I don't say this as someone who doesn't know what she's talking about because "I don't know your situation." While, you're right, there are aspects of your life I may not understand but this much I do know, because I've experienced it. If God is not in your life nothing makes sense and life is a constant struggle to be loved and a constant search for belonging. I always thought I could do things differently and not make the same mistake twice but my sinful nature always took over my thinking. I gave in because I didn't know how to get out of it. I gave in because I assumed nothing could ever change and that I would have to hide behind so many lies and pretend to be happy. I thought my life would always be a pattern of unhealthy relationships that didn't last any more than 6, maybe 8 months. I never thought a good man, first of all, existed, much less one that would be interested in me. But that was only the beginning of the brokenness deep inside my heart.

Having a relationship with a human doesn't give life meaning. NO. It doesn't.

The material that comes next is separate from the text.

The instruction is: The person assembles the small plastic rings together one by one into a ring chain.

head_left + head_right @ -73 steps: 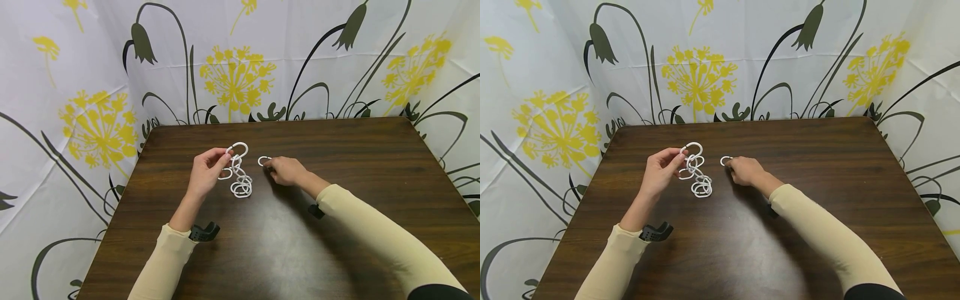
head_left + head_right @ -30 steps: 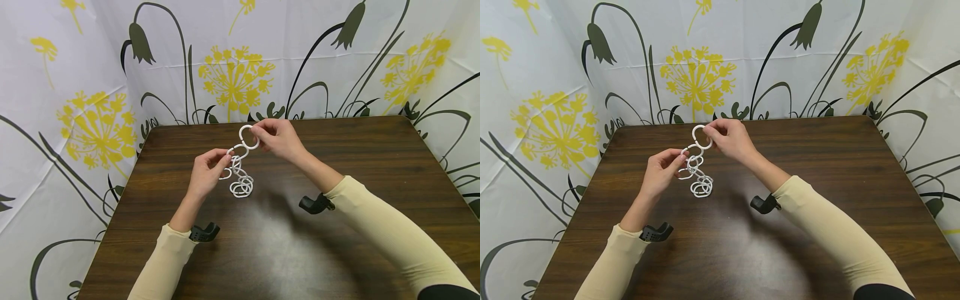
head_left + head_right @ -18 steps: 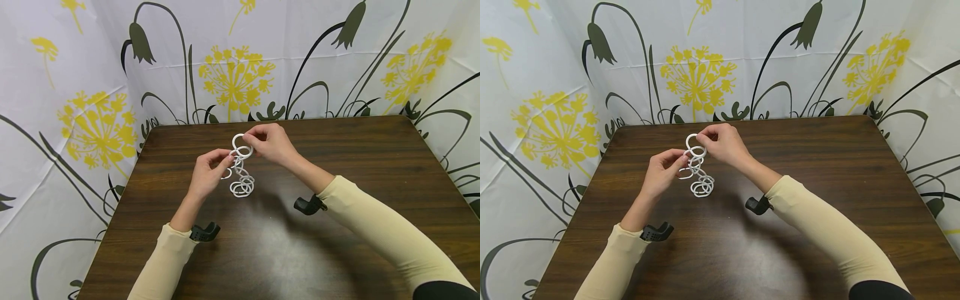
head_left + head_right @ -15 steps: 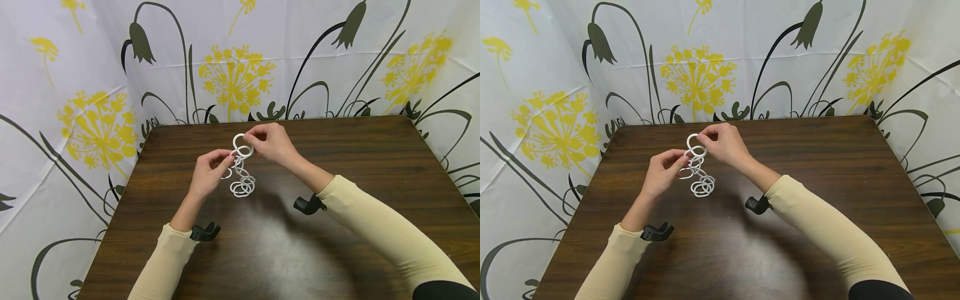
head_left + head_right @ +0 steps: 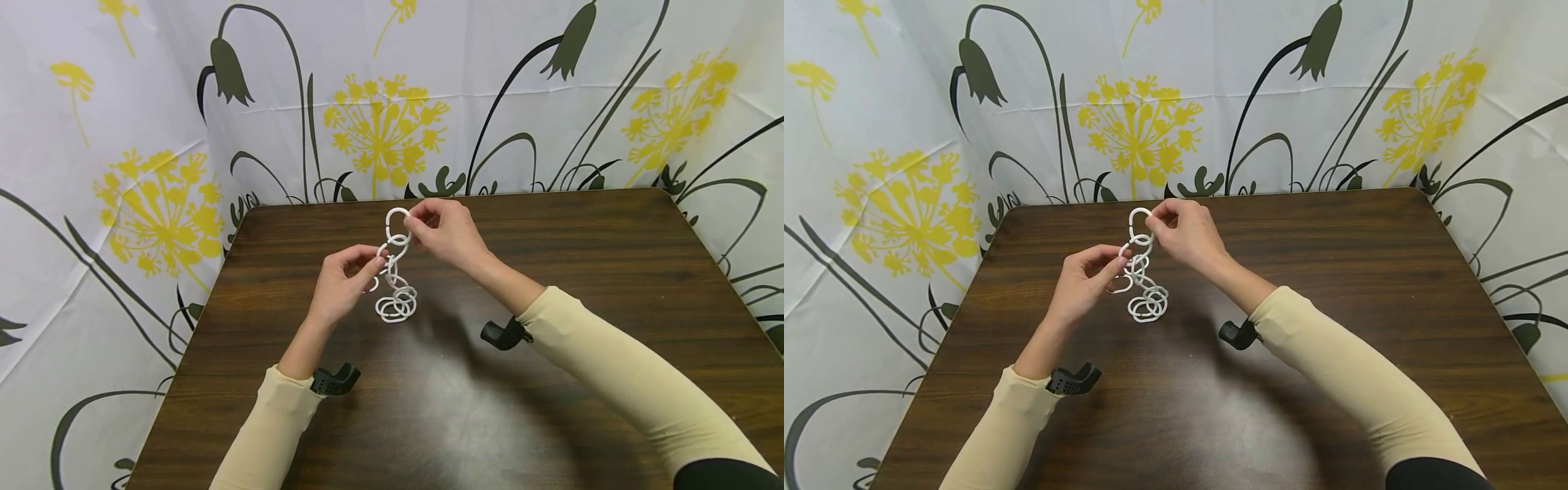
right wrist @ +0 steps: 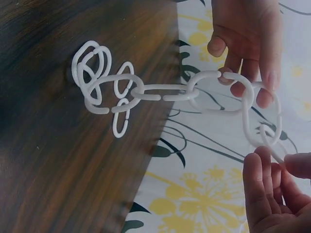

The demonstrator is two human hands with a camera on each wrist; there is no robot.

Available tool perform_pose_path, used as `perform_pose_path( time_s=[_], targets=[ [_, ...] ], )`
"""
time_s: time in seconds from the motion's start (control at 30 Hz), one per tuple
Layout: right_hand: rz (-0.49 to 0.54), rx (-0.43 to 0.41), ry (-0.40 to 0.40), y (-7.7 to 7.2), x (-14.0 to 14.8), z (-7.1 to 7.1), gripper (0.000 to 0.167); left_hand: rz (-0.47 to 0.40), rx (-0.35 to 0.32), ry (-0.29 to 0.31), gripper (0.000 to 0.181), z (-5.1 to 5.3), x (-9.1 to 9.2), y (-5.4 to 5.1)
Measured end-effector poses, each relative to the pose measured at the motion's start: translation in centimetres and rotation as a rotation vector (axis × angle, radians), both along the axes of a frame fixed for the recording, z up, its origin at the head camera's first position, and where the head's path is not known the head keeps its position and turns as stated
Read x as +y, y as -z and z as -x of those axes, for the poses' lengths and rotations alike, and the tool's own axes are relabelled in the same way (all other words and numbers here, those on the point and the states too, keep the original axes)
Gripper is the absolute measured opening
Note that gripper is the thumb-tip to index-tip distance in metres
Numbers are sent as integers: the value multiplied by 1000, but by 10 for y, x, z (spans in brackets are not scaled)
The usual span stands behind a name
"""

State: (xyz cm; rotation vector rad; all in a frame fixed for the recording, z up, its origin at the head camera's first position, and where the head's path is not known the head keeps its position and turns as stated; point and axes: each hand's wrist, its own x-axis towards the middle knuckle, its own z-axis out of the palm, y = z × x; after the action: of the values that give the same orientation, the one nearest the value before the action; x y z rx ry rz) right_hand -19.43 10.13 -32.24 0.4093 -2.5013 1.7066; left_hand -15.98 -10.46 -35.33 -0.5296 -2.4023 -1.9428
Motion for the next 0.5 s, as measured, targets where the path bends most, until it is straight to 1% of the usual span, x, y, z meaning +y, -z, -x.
perform_pose_path(
  time_s=[0.13, 0.27, 0.33, 0.37, 0.43, 0.5],
  targets=[
    [134, -41, -20, 3, -1, 1, 8, 23, 7, 16, 21, 9, -4, 17],
    [273, -83, -31, 8, 0, 3, 9, 43, 11, 31, 23, 10, -6, 20],
    [322, -102, -36, 10, 1, 3, 10, 62, 13, 31, 24, 11, -9, 20],
    [340, -110, -42, 10, 2, 3, 12, 88, 25, 20, 24, 12, -11, 21],
    [359, -124, -51, 12, 3, 3, 13, 168, 57, -18, 24, 15, -16, 24],
    [365, -137, -59, 13, 5, 3, 14, 291, 85, -75, 23, 18, -22, 29]
  ],
)
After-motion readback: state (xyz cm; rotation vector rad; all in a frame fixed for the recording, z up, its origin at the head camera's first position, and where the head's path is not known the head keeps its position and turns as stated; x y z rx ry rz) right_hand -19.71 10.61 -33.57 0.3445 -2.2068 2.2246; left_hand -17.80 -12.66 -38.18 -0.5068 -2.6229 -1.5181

It can help bring you happiness, sure, but a true happiness...true JOY doesn't come from being married.
True JOY that surpasses understanding, true joy that continues through hard times and good times, only comes from one place. It comes from Heaven and His Name is Jesus Christ.

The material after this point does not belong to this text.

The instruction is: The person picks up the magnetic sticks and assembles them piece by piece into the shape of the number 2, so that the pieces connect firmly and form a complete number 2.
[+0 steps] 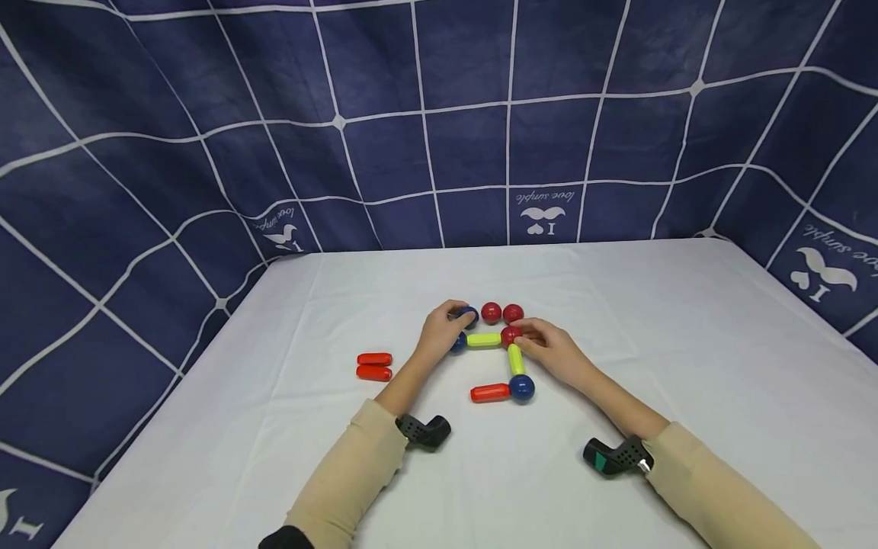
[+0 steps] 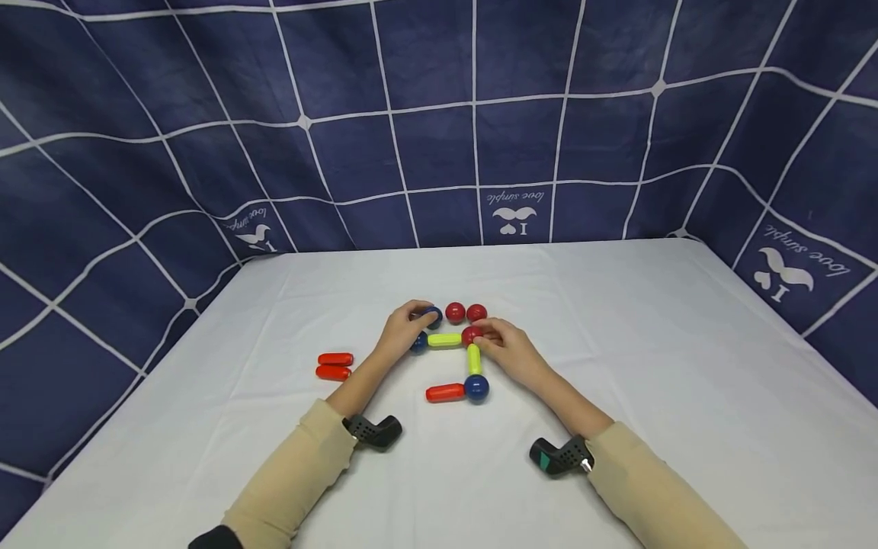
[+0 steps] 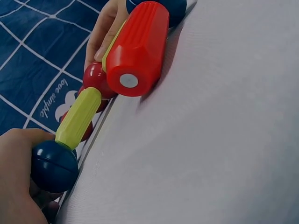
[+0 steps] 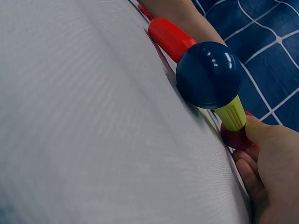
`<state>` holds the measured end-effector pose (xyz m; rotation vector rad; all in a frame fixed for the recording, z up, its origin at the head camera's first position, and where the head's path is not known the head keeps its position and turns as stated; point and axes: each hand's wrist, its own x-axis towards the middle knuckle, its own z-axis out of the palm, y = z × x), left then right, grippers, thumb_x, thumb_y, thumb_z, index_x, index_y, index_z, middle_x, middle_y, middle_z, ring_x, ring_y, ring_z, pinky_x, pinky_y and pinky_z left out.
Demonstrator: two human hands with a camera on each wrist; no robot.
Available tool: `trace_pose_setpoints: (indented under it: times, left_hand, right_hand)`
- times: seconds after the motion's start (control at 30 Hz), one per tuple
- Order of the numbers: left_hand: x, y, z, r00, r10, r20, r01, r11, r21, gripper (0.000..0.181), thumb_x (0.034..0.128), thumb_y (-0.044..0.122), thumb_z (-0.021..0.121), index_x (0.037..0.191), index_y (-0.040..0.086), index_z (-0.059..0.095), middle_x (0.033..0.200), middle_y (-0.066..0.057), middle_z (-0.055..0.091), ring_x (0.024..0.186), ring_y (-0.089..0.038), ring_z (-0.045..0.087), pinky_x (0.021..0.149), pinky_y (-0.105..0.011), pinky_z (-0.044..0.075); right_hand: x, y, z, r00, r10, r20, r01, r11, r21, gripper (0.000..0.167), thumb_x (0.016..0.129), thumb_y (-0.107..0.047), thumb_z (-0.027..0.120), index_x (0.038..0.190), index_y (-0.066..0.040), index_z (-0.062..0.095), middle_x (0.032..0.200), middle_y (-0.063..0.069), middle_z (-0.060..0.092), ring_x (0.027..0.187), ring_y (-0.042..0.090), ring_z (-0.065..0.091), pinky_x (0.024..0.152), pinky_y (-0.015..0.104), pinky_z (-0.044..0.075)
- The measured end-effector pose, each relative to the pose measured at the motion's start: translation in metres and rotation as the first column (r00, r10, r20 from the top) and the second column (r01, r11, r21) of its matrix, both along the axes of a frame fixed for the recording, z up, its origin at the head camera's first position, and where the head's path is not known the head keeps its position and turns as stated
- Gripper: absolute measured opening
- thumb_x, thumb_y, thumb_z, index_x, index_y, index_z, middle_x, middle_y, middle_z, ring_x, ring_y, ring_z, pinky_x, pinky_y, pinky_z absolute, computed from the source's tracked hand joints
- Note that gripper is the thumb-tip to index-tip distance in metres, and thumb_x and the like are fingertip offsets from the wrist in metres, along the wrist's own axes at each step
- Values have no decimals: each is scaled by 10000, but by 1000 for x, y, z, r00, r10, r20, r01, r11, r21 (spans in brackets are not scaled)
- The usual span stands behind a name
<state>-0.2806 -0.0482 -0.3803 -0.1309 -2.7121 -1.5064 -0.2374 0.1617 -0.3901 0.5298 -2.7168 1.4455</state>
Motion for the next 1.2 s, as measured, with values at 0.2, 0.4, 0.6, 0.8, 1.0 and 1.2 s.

I rejoice because I have learned the secret to abundant life. I have been adopted into the family of God. I am His child and what a privilege it is.

I want you to know that you need to stop trying. You need to stop running, stop searching, stop seeking the empty things that this world gives you. The world's "wisdom" says that you can be all you want to be, never give up on your dreams, do whatever it takes to reach your goal to make money and see everything there is to see in this world. And while those things are not bad in themselves, the motivation behind them is to build yourself up and get what YOU want out of life. But I am telling you, that is NOT what life is all about. Those things, the striving to get what you want and do what you want will only leave you empty in the end.
It may seem like your life is fine without Christ but I assure you, if you turn from Him and go your own way, you will end up broken and empty eventually. It may take longer than others but it will happen. So please don't ignore God. He is there, watching and waiting. Always.

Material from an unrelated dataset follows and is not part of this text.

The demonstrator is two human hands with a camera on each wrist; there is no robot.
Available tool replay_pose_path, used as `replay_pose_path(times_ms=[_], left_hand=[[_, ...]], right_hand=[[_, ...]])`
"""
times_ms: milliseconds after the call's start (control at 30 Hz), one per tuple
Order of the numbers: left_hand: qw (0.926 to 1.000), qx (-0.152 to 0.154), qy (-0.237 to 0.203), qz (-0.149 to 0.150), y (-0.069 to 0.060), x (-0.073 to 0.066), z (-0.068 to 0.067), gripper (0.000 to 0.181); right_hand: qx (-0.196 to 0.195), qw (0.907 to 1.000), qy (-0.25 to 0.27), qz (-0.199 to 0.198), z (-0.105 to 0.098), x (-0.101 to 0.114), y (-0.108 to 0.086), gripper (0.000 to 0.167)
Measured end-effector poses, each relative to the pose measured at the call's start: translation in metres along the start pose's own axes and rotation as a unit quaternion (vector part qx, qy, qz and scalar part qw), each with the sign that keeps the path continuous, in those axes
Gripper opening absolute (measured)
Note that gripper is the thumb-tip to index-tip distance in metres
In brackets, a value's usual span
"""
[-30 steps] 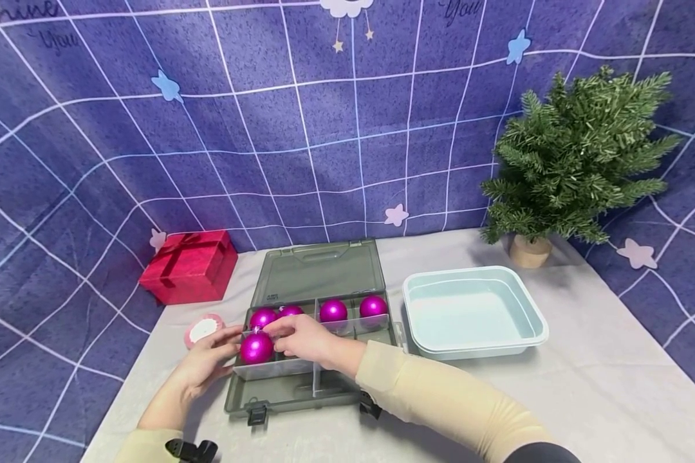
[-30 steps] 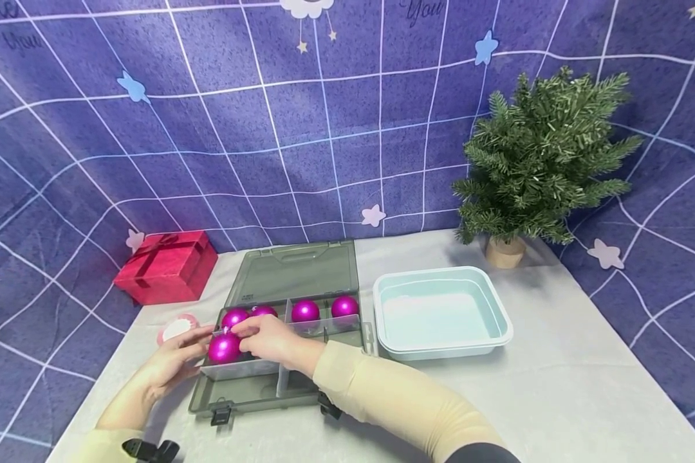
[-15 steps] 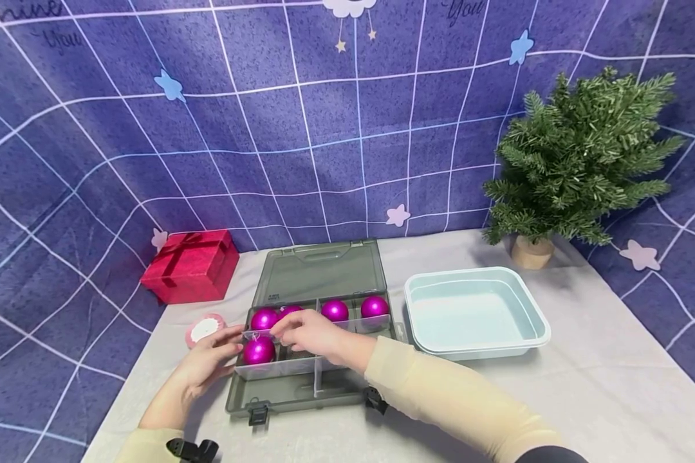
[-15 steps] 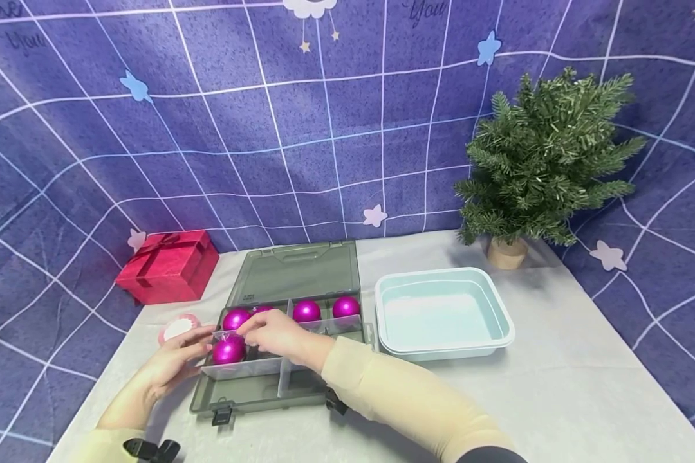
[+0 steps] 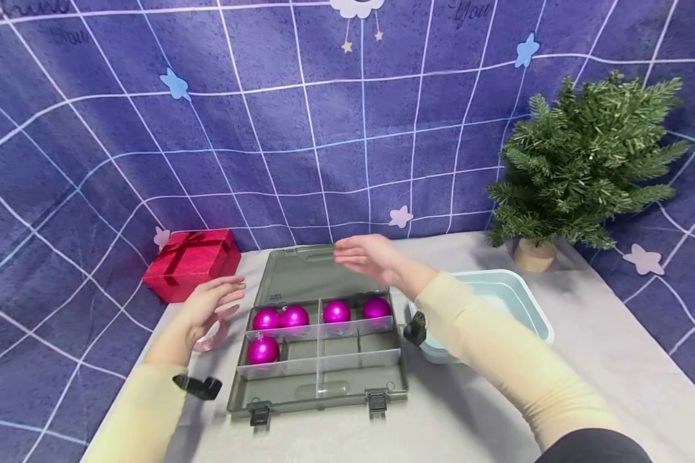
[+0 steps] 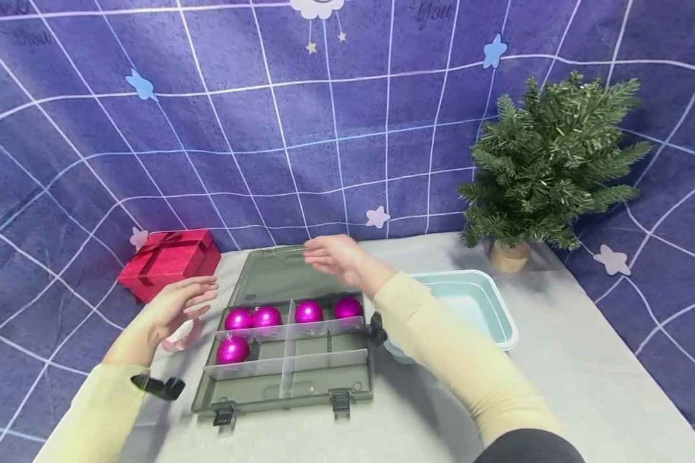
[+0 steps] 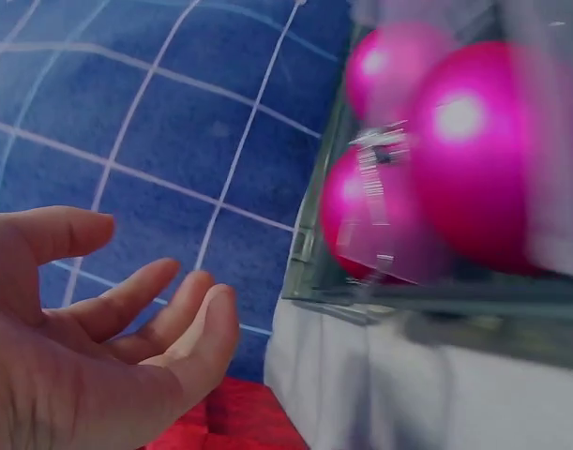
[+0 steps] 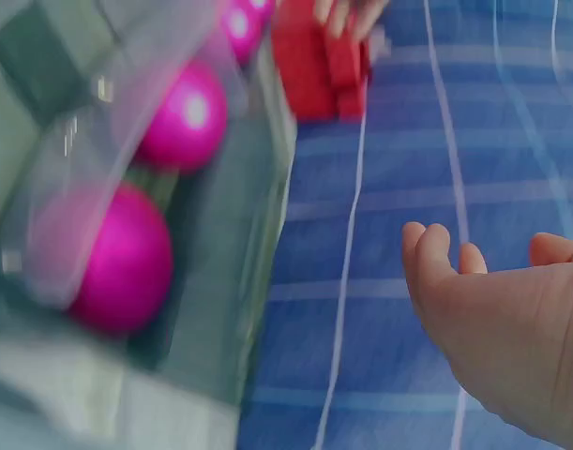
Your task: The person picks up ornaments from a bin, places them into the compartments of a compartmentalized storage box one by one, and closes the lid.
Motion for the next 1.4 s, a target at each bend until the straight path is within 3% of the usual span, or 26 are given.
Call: replay_pose_path(times_ms=[100,233,333,433,567,867,967,1000,1133,1200,1367,1400], left_hand=[[0.9985,0.002,-0.042,-0.036,0.018,-0.004,-0.007,0.042],[0.9934,-0.013,-0.080,-0.081,0.051,0.003,-0.003,0.048],[0.9908,-0.040,-0.081,-0.101,0.065,0.008,-0.007,0.050],[0.9896,-0.056,-0.059,-0.119,0.075,0.013,-0.012,0.057],[0.9881,-0.052,-0.023,-0.143,0.082,0.019,-0.013,0.074],[0.9843,-0.018,-0.023,-0.174,0.092,0.028,-0.003,0.083],[0.9838,-0.004,-0.032,-0.177,0.094,0.029,0.003,0.083],[0.9833,-0.003,-0.038,-0.178,0.095,0.029,0.005,0.083],[0.9822,-0.010,-0.050,-0.181,0.095,0.029,0.005,0.083],[0.9820,-0.018,-0.055,-0.180,0.095,0.028,0.004,0.083],[0.9840,-0.036,-0.063,-0.163,0.094,0.021,0.005,0.081],[0.9848,-0.039,-0.063,-0.157,0.093,0.018,0.007,0.081]], right_hand=[[-0.039,0.9977,0.042,0.036,-0.028,-0.004,0.017,0.042],[-0.103,0.9871,0.084,0.089,-0.071,-0.023,0.027,0.024],[-0.126,0.9805,0.098,0.114,-0.086,-0.035,0.036,0.014],[-0.136,0.9762,0.106,0.131,-0.092,-0.044,0.045,0.028],[-0.130,0.9733,0.110,0.154,-0.095,-0.059,0.053,0.058],[-0.093,0.9724,0.105,0.187,-0.092,-0.077,0.057,0.077],[-0.089,0.9729,0.090,0.194,-0.098,-0.088,0.072,0.079],[-0.082,0.9746,0.084,0.191,-0.106,-0.097,0.085,0.080],[-0.088,0.9756,0.061,0.192,-0.129,-0.124,0.123,0.074],[-0.074,0.9793,0.064,0.178,-0.131,-0.125,0.126,0.067],[-0.098,0.9816,0.052,0.155,-0.105,-0.081,0.082,0.028],[-0.101,0.9820,0.042,0.154,-0.104,-0.078,0.079,0.030]])
Point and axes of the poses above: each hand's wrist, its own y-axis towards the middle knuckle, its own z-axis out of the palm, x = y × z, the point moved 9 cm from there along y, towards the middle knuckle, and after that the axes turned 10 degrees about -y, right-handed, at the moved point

All you have to do is ask Him to forgive you for running away, ask Him to forgive you for trying to live life your way and that you want Him to take over your heart, to make you new, and to give you a new life with new desires. He is faithful and will forgive you and give you eternal life with Him.

There is nothing else in this life that will bring you true joy and nothing else that can promise eternal life.
There is ONE way, not multiple ways. One path, not multiple paths. ONE truth, not multiple truths. Don't believe the lie that says "if it's true for you then it's true for you and will lead you to a good afterlife."
How can there be many truths? If I looked at the car you drive and said that it's not a car, it's a truck would I not be telling a lie? It's clearly a car. (Unless, of course you do drive a truck then it would be true, but hopefully you get the point.) If I looked at a white person and told you that they were black because my truth says they are black not white, that wouldn't make any sense, would it? It's the same with a belief system. Not everything can be true.

There is only one truth and that truth is Jesus Christ. There is only one place to find true meaning and that is in His arms of love, grace, and kindness.

From the depths of the love in my heart,

Brit





"I thought that I was able, but my lamp's under the table
With my face against the corner I've forgotten
All the steps You laid before me, how You brought me from
A dead sea, now amidst my hesitation I've forgotten
I can run far from You but my thirst would never die....
Finally I've found my peace I have nothing left to prove
Cause trusting You in everything is all that I can do.
I am nothing, without You inside of me, Jesus I'm nothing
Without You I'm incomplete so I need You now, need You always."